THE TASK -
Scan the following material for the string "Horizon" and copy each line in which it appears.

RECORDS SHOWN -
● ● ● ● ●

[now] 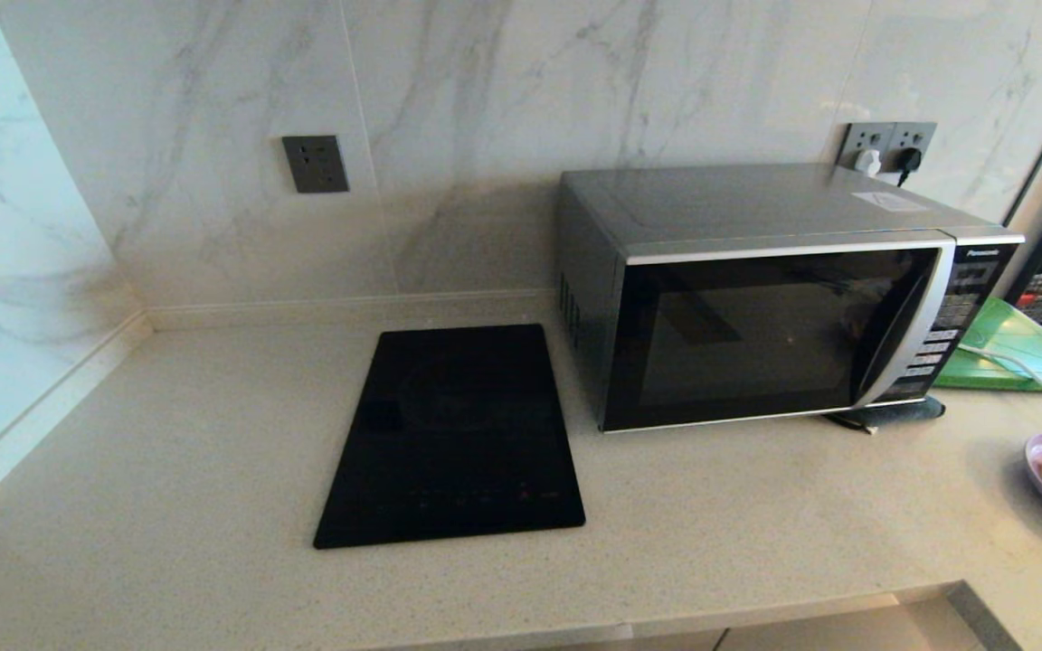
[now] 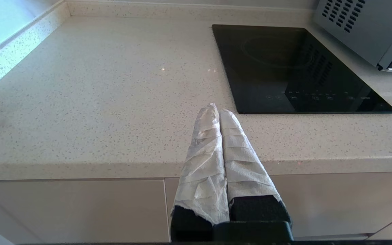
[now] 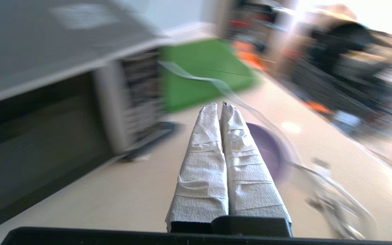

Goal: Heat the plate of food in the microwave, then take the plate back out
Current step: Open the microwave oven

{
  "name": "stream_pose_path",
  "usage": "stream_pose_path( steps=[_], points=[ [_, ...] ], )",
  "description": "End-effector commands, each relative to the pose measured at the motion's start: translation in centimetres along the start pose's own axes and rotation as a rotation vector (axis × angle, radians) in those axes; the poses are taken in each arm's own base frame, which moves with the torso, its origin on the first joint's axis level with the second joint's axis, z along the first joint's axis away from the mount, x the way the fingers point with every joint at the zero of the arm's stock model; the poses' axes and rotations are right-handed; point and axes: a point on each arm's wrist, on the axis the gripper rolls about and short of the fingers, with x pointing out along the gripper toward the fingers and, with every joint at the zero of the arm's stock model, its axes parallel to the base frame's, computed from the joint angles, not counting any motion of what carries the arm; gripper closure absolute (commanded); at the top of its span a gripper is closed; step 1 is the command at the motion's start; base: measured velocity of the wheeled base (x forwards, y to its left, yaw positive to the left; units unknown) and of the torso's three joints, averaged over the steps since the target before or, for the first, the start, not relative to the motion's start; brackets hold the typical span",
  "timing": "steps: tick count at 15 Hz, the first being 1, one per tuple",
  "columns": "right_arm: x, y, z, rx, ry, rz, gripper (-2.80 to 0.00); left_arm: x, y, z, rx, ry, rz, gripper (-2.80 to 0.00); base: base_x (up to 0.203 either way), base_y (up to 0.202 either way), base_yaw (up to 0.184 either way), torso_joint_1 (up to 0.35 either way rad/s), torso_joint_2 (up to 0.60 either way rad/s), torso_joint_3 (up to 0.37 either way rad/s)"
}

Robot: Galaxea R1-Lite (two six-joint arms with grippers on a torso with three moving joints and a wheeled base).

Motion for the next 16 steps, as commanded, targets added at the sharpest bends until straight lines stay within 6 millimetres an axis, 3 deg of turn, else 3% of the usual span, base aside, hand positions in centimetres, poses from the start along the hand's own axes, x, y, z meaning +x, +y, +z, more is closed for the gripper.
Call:
stream_pose_path(
  steps=[1,3,9,16],
  points=[
    [1.3,1.0,-0.8,-0.049,0.026,-0.258,0.0,0.0,0.0,0.0,-0.001,0.001,0.001,0.0,0.0,0.0,0.0,0.0,0.0,0.0],
    [2.0,1.6,-1.7,-0.085,0.037,-0.416,0.0,0.0,0.0,0.0,0.0,0.001,0.001,0.0,0.0,0.0,0.0,0.0,0.0,0.0],
    [5.4,4.3,-6.4,-0.083,0.017,-0.582,0.0,0.0,0.0,0.0,-0.001,0.001,0.001,0.0,0.0,0.0,0.0,0.0,0.0,0.0],
    [7.4,6.5,-7.9,-0.057,0.007,-0.588,0.0,0.0,0.0,0.0,-0.001,0.001,0.001,0.0,0.0,0.0,0.0,0.0,0.0,0.0]
  ],
)
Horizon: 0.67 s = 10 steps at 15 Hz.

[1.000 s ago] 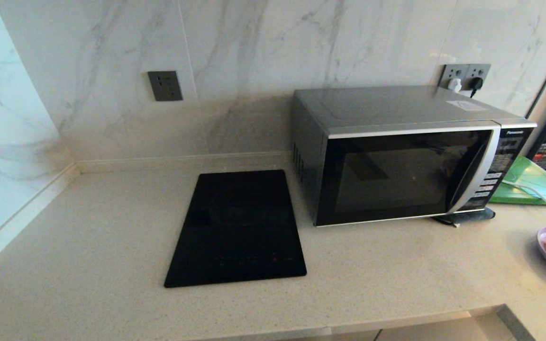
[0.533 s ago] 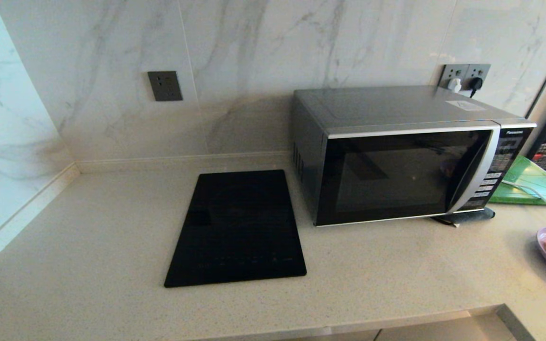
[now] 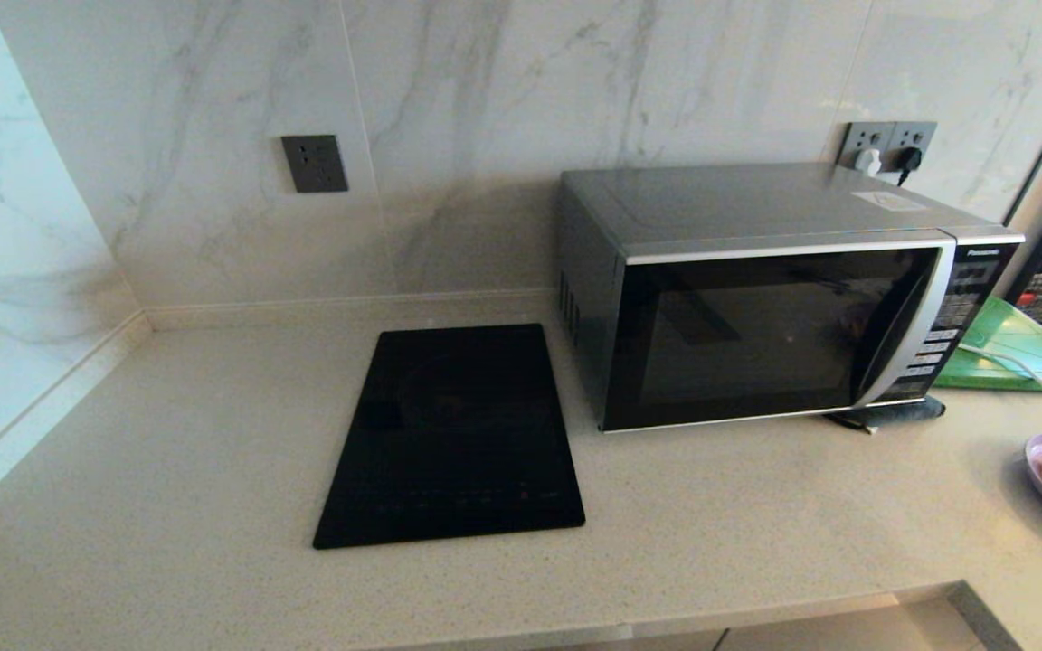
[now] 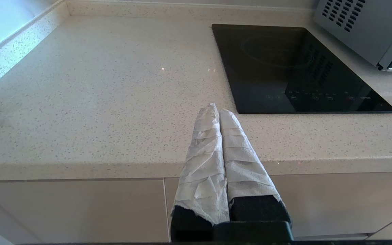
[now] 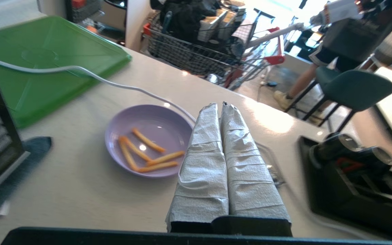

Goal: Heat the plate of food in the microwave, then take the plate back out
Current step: Open the microwave oven

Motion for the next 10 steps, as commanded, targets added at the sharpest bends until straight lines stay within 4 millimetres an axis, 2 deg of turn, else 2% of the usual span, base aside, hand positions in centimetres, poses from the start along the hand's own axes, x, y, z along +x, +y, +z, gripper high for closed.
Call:
stream_pose_path(
  steps=[1,3,6,8,10],
  points=[
    [0.0,1.9,0.0,0.067,-0.015,0.014,0.0,0.0,0.0,0.0,-0.001,0.001,0.001,0.0,0.0,0.0,0.0,0.0,0.0,0.0],
    [-0.6,1.2,-0.3,0.029,-0.013,0.039,0.0,0.0,0.0,0.0,-0.001,0.001,0.001,0.0,0.0,0.0,0.0,0.0,0.0,0.0],
    [-1.3,-2.3,-1.4,-0.282,0.017,0.036,0.0,0.0,0.0,0.0,-0.001,0.001,0.001,0.0,0.0,0.0,0.0,0.0,0.0,0.0],
    [-1.2,-2.2,-2.1,-0.343,0.025,0.04,0.0,0.0,0.0,0.0,-0.001,0.001,0.001,0.0,0.0,0.0,0.0,0.0,0.0,0.0],
    [-0.9,-0.5,-2.0,-0.253,0.015,0.042,0.0,0.0,0.0,0.0,0.0,0.001,0.001,0.0,0.0,0.0,0.0,0.0,0.0,0.0]
  ],
)
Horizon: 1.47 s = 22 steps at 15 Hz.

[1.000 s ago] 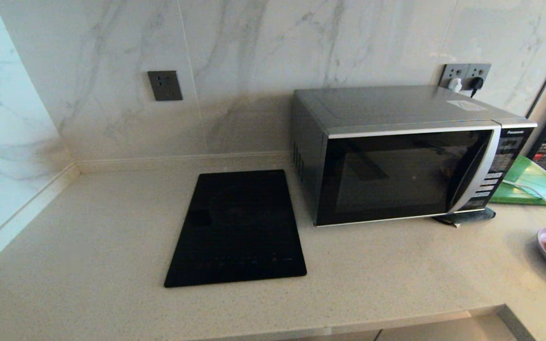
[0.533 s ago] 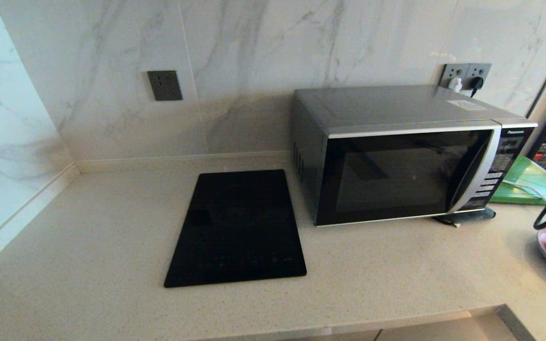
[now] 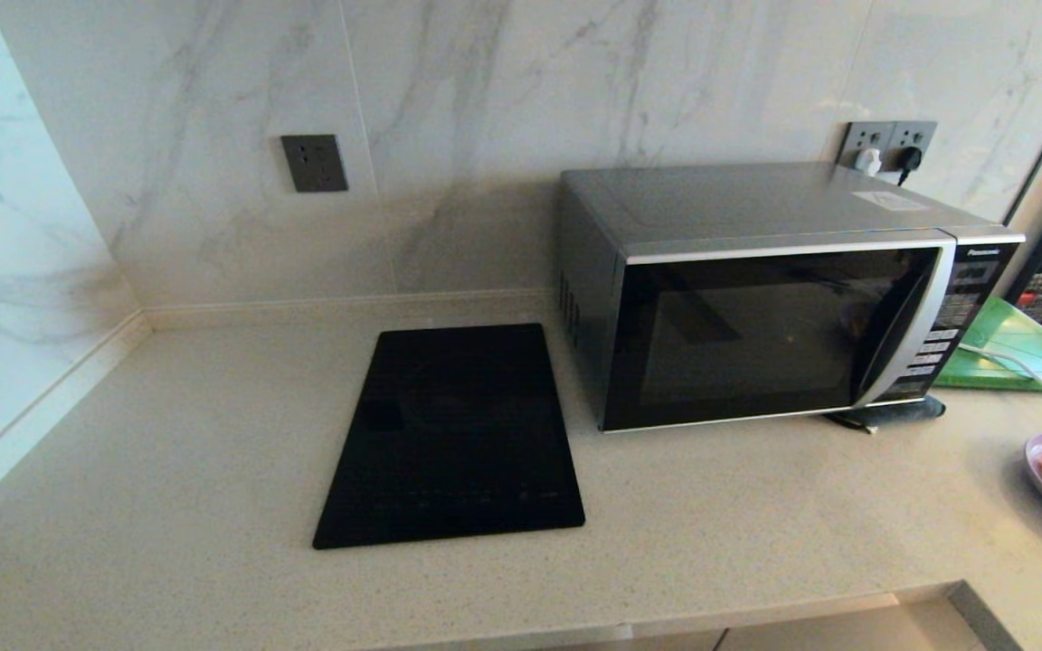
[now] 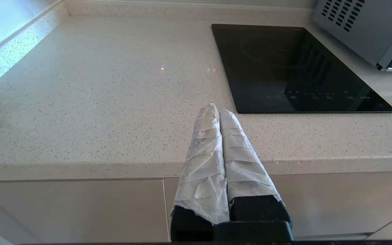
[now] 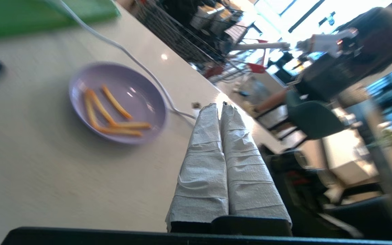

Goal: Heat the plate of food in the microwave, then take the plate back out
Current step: Open the microwave oven

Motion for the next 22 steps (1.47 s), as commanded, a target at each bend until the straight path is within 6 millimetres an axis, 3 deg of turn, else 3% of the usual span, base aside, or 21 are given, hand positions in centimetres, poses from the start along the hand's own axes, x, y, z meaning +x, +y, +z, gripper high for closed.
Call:
stream_pose_path(
  steps=[1,6,11,14,15,22],
  points=[
    [0.4,1.8,0.7,0.121,-0.022,-0.008,0.0,0.0,0.0,0.0,-0.001,0.001,0.001,0.0,0.0,0.0,0.0,0.0,0.0,0.0],
    [0.9,5.6,1.6,0.314,-0.068,0.006,0.0,0.0,0.0,0.0,-0.001,0.001,0.001,0.0,0.0,0.0,0.0,0.0,0.0,0.0],
    [1.7,12.1,2.5,0.568,-0.114,-0.038,0.0,0.0,0.0,0.0,-0.001,0.001,0.001,0.0,0.0,0.0,0.0,0.0,0.0,0.0],
    [1.1,13.5,2.4,0.607,-0.115,-0.047,0.0,0.0,0.0,0.0,-0.001,0.001,0.001,0.0,0.0,0.0,0.0,0.0,0.0,0.0],
    [1.1,13.8,2.2,0.596,-0.113,-0.047,-2.8,0.0,0.0,0.0,-0.001,0.001,0.001,0.0,0.0,0.0,0.0,0.0,0.0,0.0],
    [1.1,16.4,0.3,0.576,-0.105,-0.053,-2.8,0.0,0.0,0.0,-0.001,0.001,0.001,0.0,0.0,0.0,0.0,0.0,0.0,0.0]
  ],
)
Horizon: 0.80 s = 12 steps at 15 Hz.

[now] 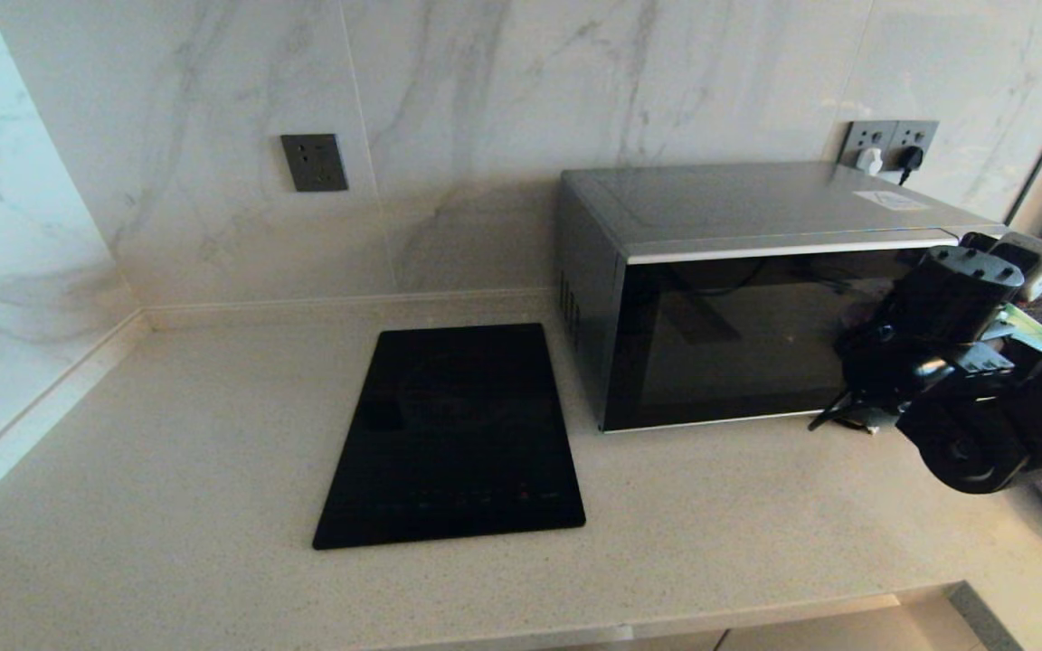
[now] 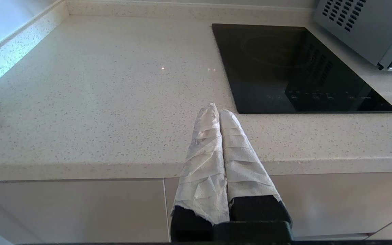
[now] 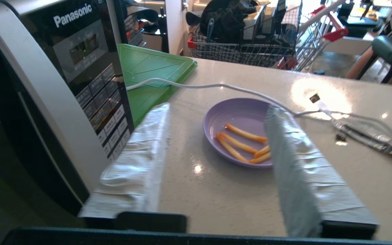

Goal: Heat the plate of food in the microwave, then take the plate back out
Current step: Open the microwave oven

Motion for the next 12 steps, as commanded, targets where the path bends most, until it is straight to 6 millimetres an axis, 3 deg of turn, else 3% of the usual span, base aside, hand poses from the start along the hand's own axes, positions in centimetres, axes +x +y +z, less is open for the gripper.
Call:
stream_pose_path(
  steps=[1,4,8,12],
  points=[
    [-0.3,0.7,-1.4,0.014,0.0,0.0,-2.8,0.0,0.0,0.0,0.0,0.001,0.001,0.0,0.0,0.0,0.0,0.0,0.0,0.0],
    [-1.9,0.5,-2.6,0.015,0.008,-0.002,-2.8,0.0,0.0,0.0,-0.002,0.001,0.001,0.0,0.0,0.0,0.0,0.0,0.0,0.0],
    [-4.4,-1.5,-3.9,0.0,0.018,0.034,-2.8,0.0,0.0,0.0,-0.002,0.001,0.001,0.0,0.0,0.0,0.0,0.0,0.0,0.0],
    [-4.9,-1.4,-6.1,-0.056,0.021,0.047,-2.8,0.0,0.0,0.0,-0.002,0.001,0.001,0.0,0.0,0.0,0.0,0.0,0.0,0.0]
  ],
)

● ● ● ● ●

TASK OUTPUT -
Horizon: 0.67 s = 10 steps at 15 Hz.
Horizon: 1.47 s = 22 steps at 15 Hz.
Horizon: 0.80 s = 12 steps at 15 Hz.

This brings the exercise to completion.